=== About this exercise ===
Would you restate all the data that follows, word for word?

=== Dataset excerpt ===
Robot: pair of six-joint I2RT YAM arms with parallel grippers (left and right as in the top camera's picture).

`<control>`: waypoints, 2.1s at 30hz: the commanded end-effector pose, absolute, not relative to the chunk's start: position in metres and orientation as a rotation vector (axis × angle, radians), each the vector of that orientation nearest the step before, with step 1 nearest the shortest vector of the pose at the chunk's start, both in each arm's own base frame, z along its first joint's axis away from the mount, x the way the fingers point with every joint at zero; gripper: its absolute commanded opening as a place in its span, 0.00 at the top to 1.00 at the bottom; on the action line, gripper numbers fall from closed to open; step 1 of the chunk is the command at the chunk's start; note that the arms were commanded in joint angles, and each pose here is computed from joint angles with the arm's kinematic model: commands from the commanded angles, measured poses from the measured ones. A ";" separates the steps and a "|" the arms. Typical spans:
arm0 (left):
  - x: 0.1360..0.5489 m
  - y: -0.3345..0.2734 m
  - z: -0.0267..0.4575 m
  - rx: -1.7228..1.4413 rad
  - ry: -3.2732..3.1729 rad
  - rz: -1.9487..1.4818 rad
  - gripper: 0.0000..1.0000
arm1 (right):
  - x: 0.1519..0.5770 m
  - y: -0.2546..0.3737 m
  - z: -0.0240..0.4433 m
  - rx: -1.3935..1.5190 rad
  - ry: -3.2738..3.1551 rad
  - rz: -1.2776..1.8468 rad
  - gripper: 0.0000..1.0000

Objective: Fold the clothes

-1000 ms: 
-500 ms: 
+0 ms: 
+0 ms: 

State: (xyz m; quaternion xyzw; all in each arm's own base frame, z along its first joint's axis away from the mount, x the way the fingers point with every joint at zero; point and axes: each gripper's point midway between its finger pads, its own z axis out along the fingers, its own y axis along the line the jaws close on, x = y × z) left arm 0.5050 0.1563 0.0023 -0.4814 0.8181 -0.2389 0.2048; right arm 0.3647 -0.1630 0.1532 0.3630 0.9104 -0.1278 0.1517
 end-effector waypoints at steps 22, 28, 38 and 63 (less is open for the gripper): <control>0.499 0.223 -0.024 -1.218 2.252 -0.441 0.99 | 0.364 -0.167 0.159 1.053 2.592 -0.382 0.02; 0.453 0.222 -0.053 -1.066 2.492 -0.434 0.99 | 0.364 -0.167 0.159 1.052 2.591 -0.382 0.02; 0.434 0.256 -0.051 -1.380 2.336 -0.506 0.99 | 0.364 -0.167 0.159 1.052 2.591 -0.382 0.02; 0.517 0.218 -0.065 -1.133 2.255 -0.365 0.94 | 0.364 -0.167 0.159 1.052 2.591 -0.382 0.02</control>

=== Answer to the exercise ===
Robot: pair of six-joint I2RT YAM arms with parallel grippers (left and right as in the top camera's picture).

`<control>`: waypoints, 2.1s at 30hz: the commanded end-effector pose, absolute, not relative to the chunk's start: position in metres and orientation as a rotation vector (axis × angle, radians), each the vector of that orientation nearest the step before, with step 1 nearest the shortest vector of the pose at the chunk's start, both in each arm's own base frame, z along its first joint's axis away from the mount, x the way the fingers point with every joint at zero; gripper: its absolute commanded opening as a place in its span, 0.00 at the top to 1.00 at the bottom; on the action line, gripper numbers fall from closed to open; step 1 of the chunk is the command at the chunk's start; note that the arms were commanded in joint angles, and each pose here is computed from joint angles with the arm's kinematic model: commands from the commanded angles, measured poses from the measured ones. A ";" separates the steps and a "|" the arms. Typical spans:
arm0 (left):
  - x: 0.1360..0.5489 m
  - y: -0.3345..0.2734 m
  - z: -0.0267..0.4575 m
  - rx: -1.7228..1.4413 rad
  - ry: -3.2732..3.1729 rad
  - rz: -1.9487..1.4818 rad
  - gripper: 0.0000..1.0000
arm1 (right):
  - x: 0.1519..0.5770 m
  - y: -0.2546..0.3737 m
  - z: -0.0240..0.4433 m
  - rx: -1.3935..1.5190 rad
  - ry: -3.2738..3.1551 rad
  - rz: -1.2776..1.8468 rad
  - gripper: 0.0000..1.0000

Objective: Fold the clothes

-1000 ms: 
-500 ms: 
+0 ms: 
+0 ms: 

State: (xyz m; quaternion xyzw; all in each arm's own base frame, z along its first joint's axis away from the mount, x the way the fingers point with every joint at zero; point and axes: each gripper's point midway between its finger pads, its own z axis out along the fingers, its own y axis along the line the jaws close on, x = y × z) left arm 0.5050 0.1563 0.0023 -0.4814 0.8181 -0.2389 0.2048; right arm 0.3647 -0.1630 0.1532 0.3630 0.9104 -0.1278 0.1517
 end-effector waypoints at steps 22, 28, 38 and 63 (less is open for the gripper): <control>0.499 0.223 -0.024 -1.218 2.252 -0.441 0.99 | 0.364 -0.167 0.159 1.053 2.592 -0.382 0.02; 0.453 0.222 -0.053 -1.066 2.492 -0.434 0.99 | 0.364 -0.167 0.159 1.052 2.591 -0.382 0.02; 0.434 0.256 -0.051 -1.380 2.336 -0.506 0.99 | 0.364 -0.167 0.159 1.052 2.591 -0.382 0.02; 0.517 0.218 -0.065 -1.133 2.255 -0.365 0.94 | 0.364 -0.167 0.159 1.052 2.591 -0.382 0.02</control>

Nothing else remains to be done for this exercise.